Of course, anatomic double bundle ACL reconstruction involves more surgical variables which could affect the final outcome. One of the major concerns is the force distribution between the AM and PL grafts and the potential of overloading either one of the two grafts [25]. Shorter in length and smaller in diameter, the PL graft would have a higher risk of graft failure. To find a range of knee flexion angles for graft fixation that would be safe for both of the grafts, our research center has performed a series of experiments and has discovered that when both the AM and PL grafts were fixed at 30°, the in situ force in the PL graft was 34% and 67% higher than that in the intact PL bundle in response to an anterior tibial load and combined rotatory loads, respectively. Meanwhile, when the AM graft was fixed at 60° and the PL graft was fixed at full extension, the force in the AM graft was 46% higher than that in the intact AM bundle under an anterior tibial load [74]. A follow-up study found that when the PL graft was fixed at 15° and the AM graft was fixed at either 45° or 15° of knee flexion, the in situ forces in the AM and PL grafts were below those of the AM and PL bundles, i.e., neither graft was overloaded. Thus, these flexion angles are safe for graft fixation [75].

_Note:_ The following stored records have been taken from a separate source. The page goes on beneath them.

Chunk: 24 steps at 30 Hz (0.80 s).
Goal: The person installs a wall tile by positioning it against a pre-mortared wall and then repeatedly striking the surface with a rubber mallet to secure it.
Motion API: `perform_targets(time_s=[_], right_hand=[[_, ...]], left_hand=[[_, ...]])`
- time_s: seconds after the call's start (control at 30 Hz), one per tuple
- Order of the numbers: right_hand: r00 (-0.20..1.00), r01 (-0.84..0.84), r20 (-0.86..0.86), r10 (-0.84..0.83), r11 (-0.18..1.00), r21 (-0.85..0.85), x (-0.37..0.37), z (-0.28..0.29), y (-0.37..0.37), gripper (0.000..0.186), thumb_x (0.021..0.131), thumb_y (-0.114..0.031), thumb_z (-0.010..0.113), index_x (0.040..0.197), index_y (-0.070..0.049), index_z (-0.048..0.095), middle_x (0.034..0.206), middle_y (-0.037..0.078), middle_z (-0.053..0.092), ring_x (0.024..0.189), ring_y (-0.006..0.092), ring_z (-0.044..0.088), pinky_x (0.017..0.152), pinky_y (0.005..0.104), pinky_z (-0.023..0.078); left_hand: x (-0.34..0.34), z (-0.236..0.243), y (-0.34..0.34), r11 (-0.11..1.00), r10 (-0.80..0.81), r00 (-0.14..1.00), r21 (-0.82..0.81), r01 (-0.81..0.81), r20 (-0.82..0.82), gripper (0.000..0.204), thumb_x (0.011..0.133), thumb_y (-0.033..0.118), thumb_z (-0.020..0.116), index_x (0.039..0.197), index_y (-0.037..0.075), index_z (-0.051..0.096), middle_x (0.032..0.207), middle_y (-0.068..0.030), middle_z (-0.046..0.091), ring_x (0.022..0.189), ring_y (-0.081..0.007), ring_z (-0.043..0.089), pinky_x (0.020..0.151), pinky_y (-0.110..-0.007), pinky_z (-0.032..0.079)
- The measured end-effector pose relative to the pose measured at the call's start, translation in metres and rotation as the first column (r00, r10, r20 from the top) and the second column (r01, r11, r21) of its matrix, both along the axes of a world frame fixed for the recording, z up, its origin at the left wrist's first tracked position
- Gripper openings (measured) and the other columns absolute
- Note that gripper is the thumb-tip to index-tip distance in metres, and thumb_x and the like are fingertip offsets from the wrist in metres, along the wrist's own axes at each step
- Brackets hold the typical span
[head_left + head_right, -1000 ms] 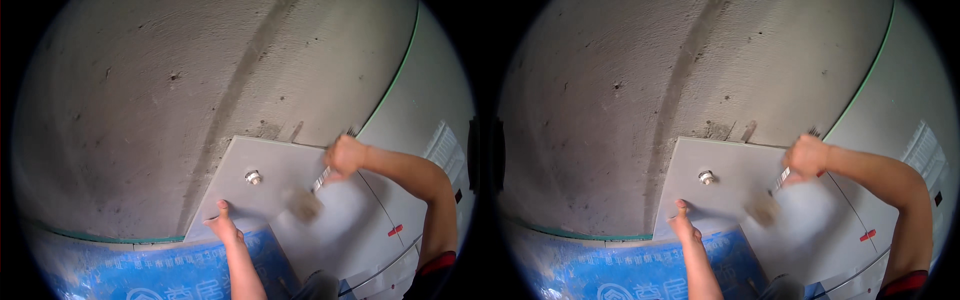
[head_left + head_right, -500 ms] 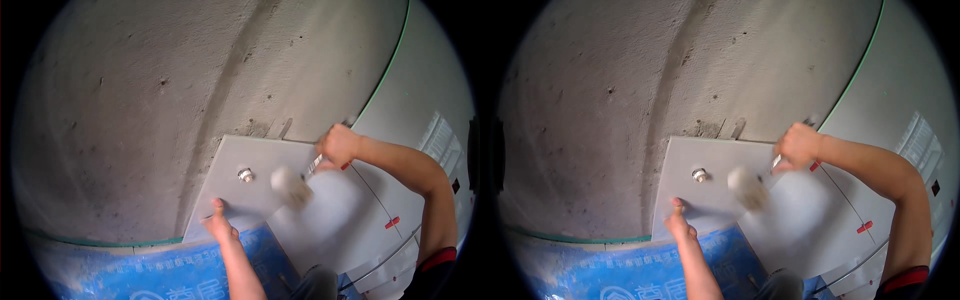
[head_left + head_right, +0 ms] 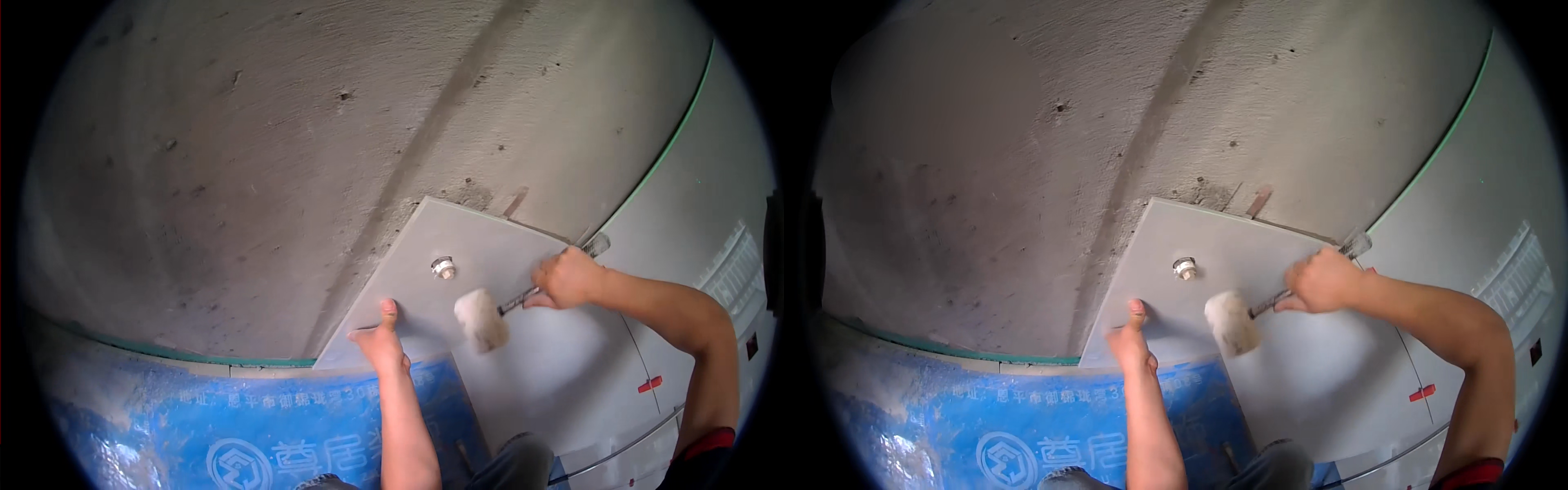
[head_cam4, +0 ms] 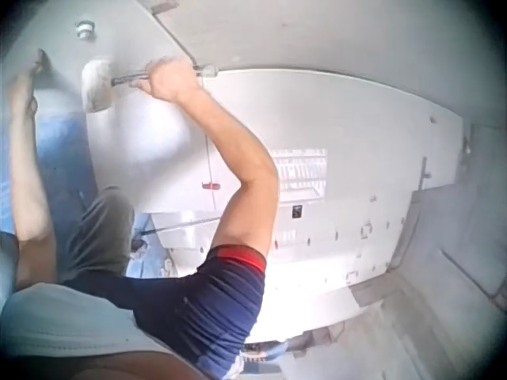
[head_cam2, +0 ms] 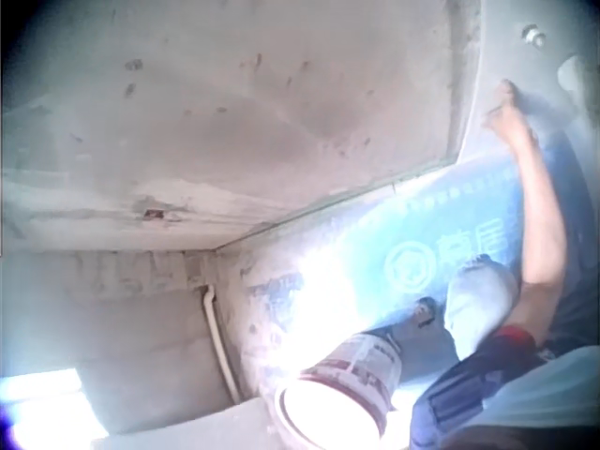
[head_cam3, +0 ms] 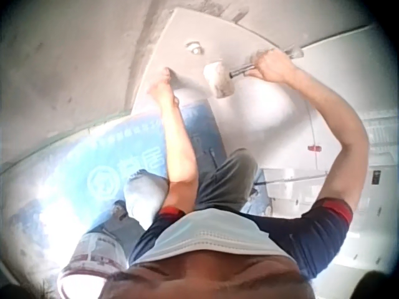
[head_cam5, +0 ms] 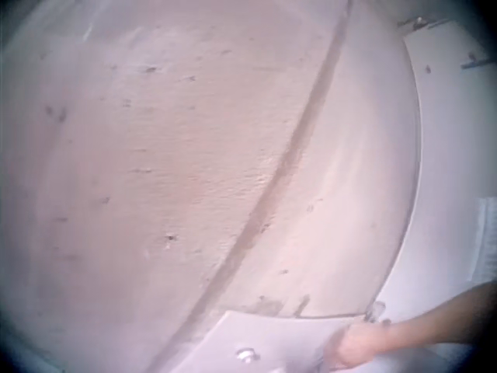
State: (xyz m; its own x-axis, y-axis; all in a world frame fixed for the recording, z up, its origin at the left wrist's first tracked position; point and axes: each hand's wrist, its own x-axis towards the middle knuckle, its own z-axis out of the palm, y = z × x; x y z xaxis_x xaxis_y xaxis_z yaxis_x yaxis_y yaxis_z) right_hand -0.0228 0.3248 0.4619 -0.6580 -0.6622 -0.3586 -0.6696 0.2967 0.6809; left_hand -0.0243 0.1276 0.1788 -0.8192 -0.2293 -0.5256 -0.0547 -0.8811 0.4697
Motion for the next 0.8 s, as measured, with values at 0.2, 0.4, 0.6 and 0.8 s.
perform_targets(time_s=[0.2, 0.4, 0.6, 0.8], right_hand=[[0.971, -0.067, 0.227, 0.074, 0.997, -0.038, -0.008, -0.013, -0.017, 0.053, 0.085, -0.058, 0.06, 0.067, -0.009, 0.058, 0.059, 0.008, 0.058, 0.054, 0.029, 0.062, 0.048, 0.0398, 0.049], [0.957, -0.09, 0.271, 0.101, 0.994, -0.055, 0.01, -0.02, -0.02, 0.051, 0.083, -0.059, 0.063, 0.068, -0.01, 0.061, 0.057, 0.008, 0.057, 0.05, 0.0294, 0.061, 0.047, 0.0413, 0.049], [0.986, -0.05, 0.158, 0.056, 0.998, -0.04, 0.003, -0.019, -0.03, 0.051, 0.082, -0.058, 0.063, 0.065, -0.01, 0.06, 0.057, 0.007, 0.057, 0.05, 0.0285, 0.061, 0.047, 0.0404, 0.049], [0.997, -0.022, 0.073, 0.025, 0.999, -0.043, -0.007, -0.018, -0.028, 0.055, 0.082, -0.062, 0.062, 0.065, -0.01, 0.061, 0.057, 0.007, 0.058, 0.051, 0.028, 0.062, 0.047, 0.0389, 0.049]], left_hand=[[-0.004, 0.005, 0.009, 0.965, 0.2, 0.974, -0.191, -0.178, 0.104, 0.093, 0.068, 0.052, 0.086, 0.122, -0.012, 0.046, 0.112, -0.0194, 0.057, 0.099, -0.0244, 0.054, 0.064, -0.035, 0.048], [0.003, 0.013, -0.001, 0.999, 0.03, 1.0, -0.025, -0.03, -0.006, 0.128, 0.075, 0.041, 0.084, 0.141, -0.022, -0.005, 0.143, -0.0271, 0.039, 0.133, -0.0304, 0.039, 0.111, -0.034, 0.029], [-0.015, -0.017, 0.018, 0.897, 0.338, 0.941, -0.299, -0.326, -0.012, 0.095, 0.068, 0.06, 0.082, 0.121, -0.008, 0.042, 0.101, -0.0166, 0.055, 0.055, -0.0158, 0.049, 0.03, -0.027, 0.024], [-0.003, 0.011, 0.007, 0.981, 0.126, 0.986, -0.16, -0.107, 0.11, 0.093, 0.072, 0.049, 0.084, 0.129, -0.009, 0.039, 0.118, -0.0198, 0.056, 0.094, -0.0257, 0.058, 0.077, -0.04, 0.051]])
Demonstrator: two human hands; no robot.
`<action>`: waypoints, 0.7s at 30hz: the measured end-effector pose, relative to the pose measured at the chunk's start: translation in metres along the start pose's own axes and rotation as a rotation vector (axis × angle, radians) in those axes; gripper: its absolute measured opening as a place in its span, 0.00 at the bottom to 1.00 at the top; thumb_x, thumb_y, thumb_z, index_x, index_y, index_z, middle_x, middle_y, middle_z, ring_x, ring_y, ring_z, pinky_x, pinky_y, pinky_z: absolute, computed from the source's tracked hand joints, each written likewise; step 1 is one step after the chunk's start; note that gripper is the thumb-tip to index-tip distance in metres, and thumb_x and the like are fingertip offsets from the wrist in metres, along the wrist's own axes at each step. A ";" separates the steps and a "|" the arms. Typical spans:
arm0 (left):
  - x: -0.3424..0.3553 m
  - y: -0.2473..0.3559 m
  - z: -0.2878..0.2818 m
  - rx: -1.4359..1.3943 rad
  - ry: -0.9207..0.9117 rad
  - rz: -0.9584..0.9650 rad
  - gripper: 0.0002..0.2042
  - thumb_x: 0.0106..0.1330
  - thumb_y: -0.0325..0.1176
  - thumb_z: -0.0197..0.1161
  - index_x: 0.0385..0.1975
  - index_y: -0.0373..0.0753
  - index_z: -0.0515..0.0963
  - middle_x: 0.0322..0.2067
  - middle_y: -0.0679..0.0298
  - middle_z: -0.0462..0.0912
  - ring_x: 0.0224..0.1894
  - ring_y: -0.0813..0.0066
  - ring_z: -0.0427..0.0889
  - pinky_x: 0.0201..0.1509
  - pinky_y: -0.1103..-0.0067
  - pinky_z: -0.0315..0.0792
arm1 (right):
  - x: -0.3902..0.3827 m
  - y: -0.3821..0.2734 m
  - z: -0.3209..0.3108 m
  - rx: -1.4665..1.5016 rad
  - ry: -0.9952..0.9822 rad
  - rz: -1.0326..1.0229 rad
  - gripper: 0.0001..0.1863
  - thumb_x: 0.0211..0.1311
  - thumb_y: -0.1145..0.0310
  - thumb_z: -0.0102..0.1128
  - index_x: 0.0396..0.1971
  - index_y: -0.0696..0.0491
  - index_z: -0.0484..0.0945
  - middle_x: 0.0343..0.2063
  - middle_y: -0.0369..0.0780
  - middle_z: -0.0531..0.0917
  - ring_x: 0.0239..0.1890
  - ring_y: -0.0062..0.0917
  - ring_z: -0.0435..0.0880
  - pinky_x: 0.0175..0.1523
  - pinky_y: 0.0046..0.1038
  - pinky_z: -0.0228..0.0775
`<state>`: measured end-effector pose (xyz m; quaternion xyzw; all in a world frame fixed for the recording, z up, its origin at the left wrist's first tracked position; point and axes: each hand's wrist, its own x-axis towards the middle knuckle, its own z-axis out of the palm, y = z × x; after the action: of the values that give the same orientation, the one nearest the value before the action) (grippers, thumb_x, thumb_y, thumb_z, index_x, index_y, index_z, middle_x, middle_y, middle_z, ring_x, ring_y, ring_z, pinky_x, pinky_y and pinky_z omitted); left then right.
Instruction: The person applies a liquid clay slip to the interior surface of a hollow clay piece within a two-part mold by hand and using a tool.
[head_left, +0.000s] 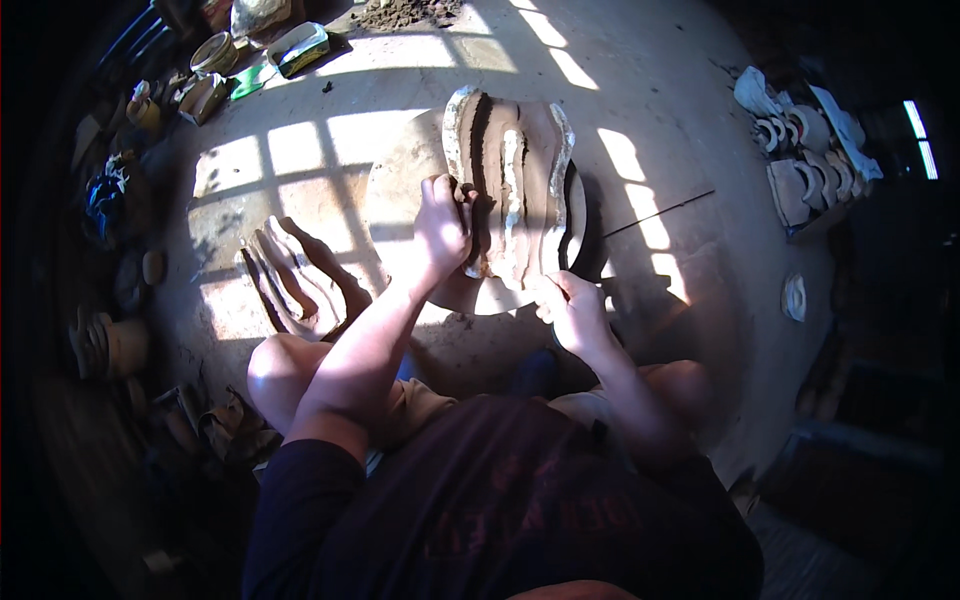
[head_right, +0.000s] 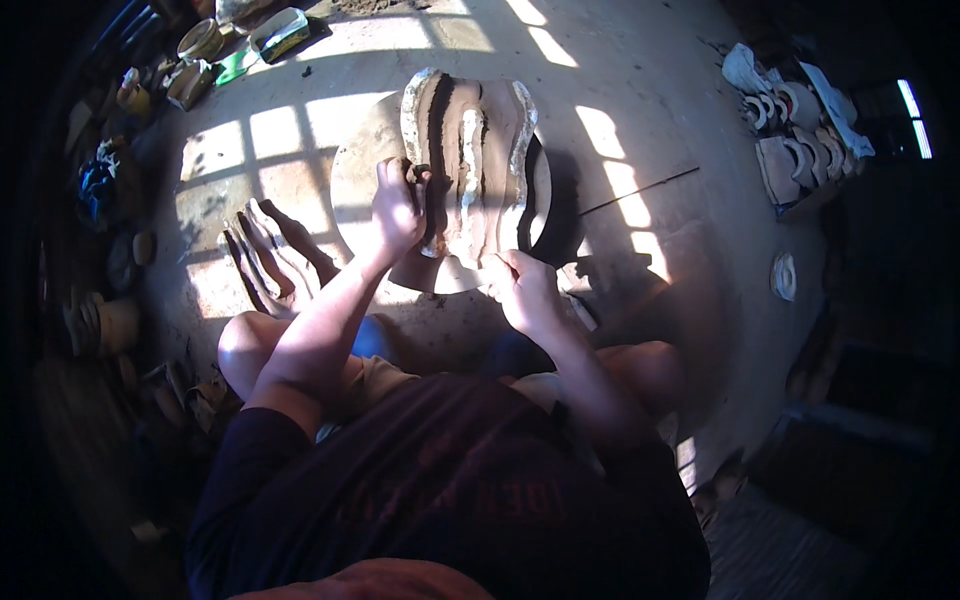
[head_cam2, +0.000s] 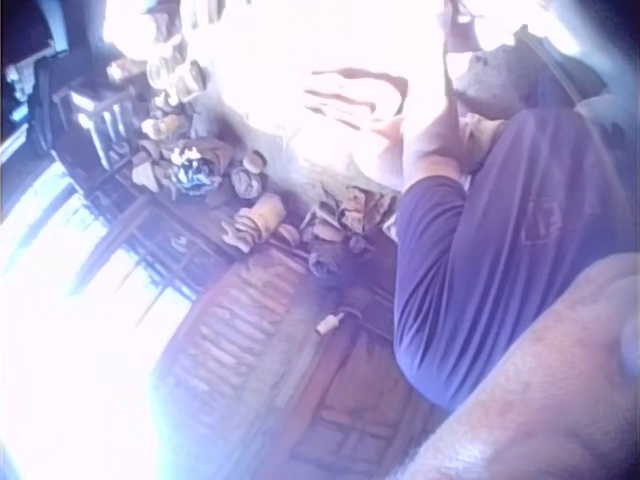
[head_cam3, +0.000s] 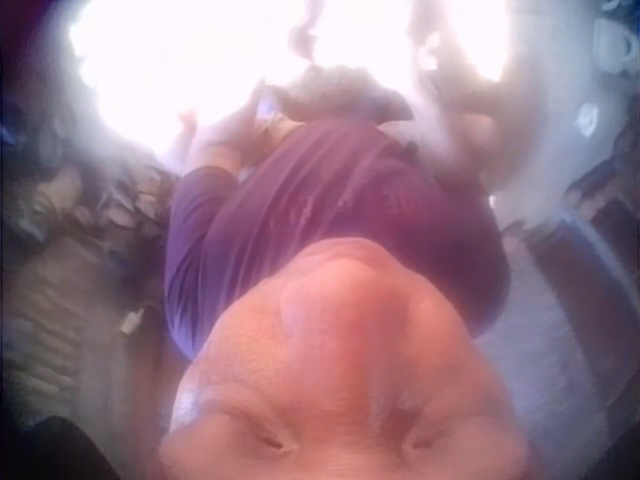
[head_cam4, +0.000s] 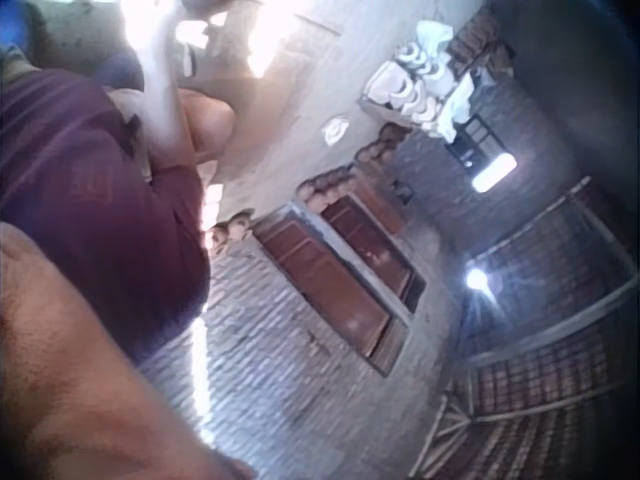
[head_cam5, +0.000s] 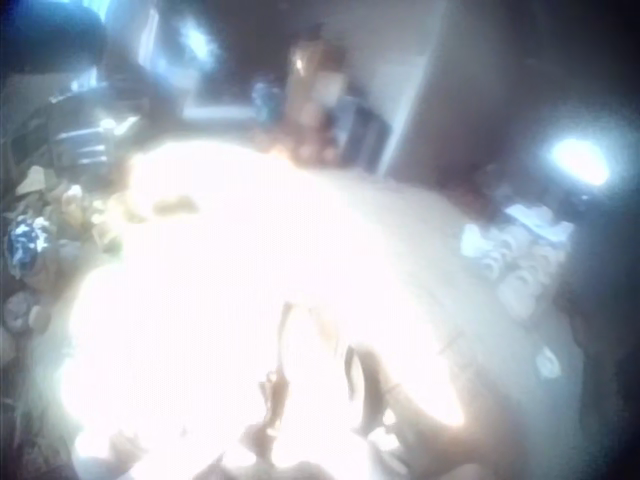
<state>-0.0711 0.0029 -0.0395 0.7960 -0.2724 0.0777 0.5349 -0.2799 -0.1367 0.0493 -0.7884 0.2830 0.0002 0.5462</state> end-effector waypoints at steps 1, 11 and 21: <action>0.004 -0.002 -0.005 0.022 -0.044 0.001 0.19 0.75 0.33 0.62 0.60 0.32 0.69 0.49 0.41 0.75 0.42 0.33 0.80 0.46 0.51 0.76 | -0.002 -0.008 -0.002 0.003 0.001 -0.002 0.07 0.76 0.72 0.62 0.44 0.59 0.85 0.27 0.34 0.85 0.25 0.15 0.81 0.32 0.22 0.74; -0.010 0.096 -0.019 -0.515 -0.448 -0.231 0.19 0.74 0.48 0.70 0.34 0.35 0.84 0.26 0.64 0.83 0.27 0.76 0.78 0.32 0.73 0.71 | -0.005 -0.045 -0.023 -0.310 0.205 -0.528 0.25 0.68 0.71 0.69 0.62 0.63 0.78 0.45 0.47 0.83 0.44 0.35 0.88 0.50 0.35 0.81; -0.058 0.089 -0.022 -0.579 -1.104 -0.545 0.26 0.83 0.56 0.54 0.48 0.35 0.83 0.33 0.62 0.86 0.33 0.76 0.84 0.39 0.74 0.78 | -0.005 0.002 -0.024 -0.495 -0.033 -0.706 0.17 0.59 0.76 0.69 0.49 0.59 0.80 0.38 0.47 0.82 0.40 0.44 0.85 0.45 0.40 0.79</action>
<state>-0.1617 0.0176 0.0173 0.5840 -0.3050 -0.5536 0.5095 -0.2922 -0.1563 0.0586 -0.9441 -0.0217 -0.1061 0.3114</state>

Future roles of biomechanics in ACL reconstruction

In this review paper, we have summarized how in vitro biomechanical studies have made many significant contributions to the understanding of the ACL and ACL replacement grafts and how these data have helped the surgeons. In the future, biomechanical studies must involve more realistic in vivo loading conditions. We envisage an approach that involves both experimental and computational methods (see Figure 6). Continuous advancements in the development of ways to measure in vivo kinematics of the knee during daily activities are being made. Recently, a dual orthogonal fluoroscopic system has been used to measure in vivo knee kinematics, with an accuracy of 0.1 mm and 0.1° for objects with known shapes, positions and orientations [76]. Once collected, the in vivo kinematic data can be replayed on cadaveric specimens using the robotics/UFS testing system in order to determine the in situ forces in the ACL and ACL grafts. In parallel, subject-specific computational models of the knee can be constructed. Based on the same in vivo kinematic data, the in situ forces in the ACL and ACL grafts can be calculated. When the calculated in situ forces are matched by those obtained experimentally, the computational model is then validated and can be used to compute the stress and strain distributions in the ACL and ACL grafts, as well as to predict in situ forces in the ACL and ACL grafts during more complex in vivo motions that could not be done in laboratory experiments. In the end, it will be possible to develop a large database on the functions of ACL and ACL grafts that are based on subject-specific data (such as age, gender, and geometry), to elucidate specific mechanisms of ACL injury, to customize patient specific surgical management (including surgical pre-planning), as well as to design appropriate rehabilitation protocols. We believe such a biomechanics based approach will provide clinicians with valuable scientific information to perform suitable ACL reconstruction and design appropriate post-operative rehabilitation protocols. In the end, all these advancements will contribute to better patient outcome.

Figure 6
figure 6

A flow chart detailing a combined approach of experiment and computational modeling based on in vivo kinematics. (Reproduced with permission from Woo SL, Debski RE, Wong EK, Yagi M, Tarinelli D: Use of robotic technology for diathrodial joint research. J Sci Med Sport 1999, 2:283–297.)